Der Kölner Kardinal Rainer Maria Woelki (Foto: dpa) äußerte sich in der Zeitschrift „Stern“ erschrocken über die Lage in der Türkei. Er sei in den ersten Jahren durchaus beeindruckt von Erdogan gewesen, „wie er sein Land als religiöser Mensch, aber auch als Freund der Demokratie umzubauen wagte und ,Gerechtigkeit und Fortschritt‘ zum Programm machte“. Als Christ seien für Woelki nicht nur Frieden, sondern auch Freiheit, Gerechtigkeit und Demokratie Werte, für die er sich einsetze: „Über Jahrhunderte mussten wir Christen lernen, dass religiöse Gebote oder der Wille eines Regenten alleine nicht ausreichen, um ein gerechtes und florierendes Staatswesen zu erhalten.“ Woelki fragt: „Sollten sich in diesem Punkt Christentum und Islam so sehr unterscheiden?

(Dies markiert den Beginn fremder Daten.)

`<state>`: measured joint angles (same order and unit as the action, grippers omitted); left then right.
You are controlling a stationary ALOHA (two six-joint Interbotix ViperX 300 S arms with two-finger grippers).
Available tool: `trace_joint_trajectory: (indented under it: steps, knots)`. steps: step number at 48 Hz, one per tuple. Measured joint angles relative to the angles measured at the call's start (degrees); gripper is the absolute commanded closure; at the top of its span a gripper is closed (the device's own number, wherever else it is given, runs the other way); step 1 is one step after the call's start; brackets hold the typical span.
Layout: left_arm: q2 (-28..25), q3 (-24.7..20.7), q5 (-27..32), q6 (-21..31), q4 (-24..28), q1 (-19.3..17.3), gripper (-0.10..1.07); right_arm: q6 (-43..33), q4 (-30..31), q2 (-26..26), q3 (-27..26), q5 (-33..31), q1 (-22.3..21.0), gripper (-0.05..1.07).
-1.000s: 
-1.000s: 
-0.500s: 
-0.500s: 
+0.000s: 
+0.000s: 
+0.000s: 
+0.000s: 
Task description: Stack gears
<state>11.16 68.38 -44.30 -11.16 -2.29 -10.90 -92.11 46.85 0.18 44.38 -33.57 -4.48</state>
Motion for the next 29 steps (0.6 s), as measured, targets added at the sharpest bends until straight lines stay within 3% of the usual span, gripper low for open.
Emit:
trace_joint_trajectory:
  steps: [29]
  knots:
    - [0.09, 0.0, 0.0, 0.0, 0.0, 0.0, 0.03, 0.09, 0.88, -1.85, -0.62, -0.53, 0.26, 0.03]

Oder sind es gar nicht die Gebote des Glaubens, die die herrschende türkische Politik bestimmen?“ Christen und Muslime seien dem einen und wahren Gott verpflichtet, so Woelki in seinem Gastbeitrag. „Wo nämlich Barmherzigkeit fehlt und allein Rache und Vergeltung herrschen, wird die Wahrheit zum Albtraum und so zu einer Lüge gegen den gnädigen und barmherzigen Gott.“

Sebastian Kurz (ÖVP), Österreichs Außenminister, kritisierte die Demonstranten, die nach dem Putsch in der Türkei für Erdogan durch Wiens Straßen zogen. „Wer sich in der türkischen Innenpolitik engagieren will, dem steht es frei, unser Land zu verlassen“, sagte er gegenüber der österreichischen Nachrichtenagentur „APA“.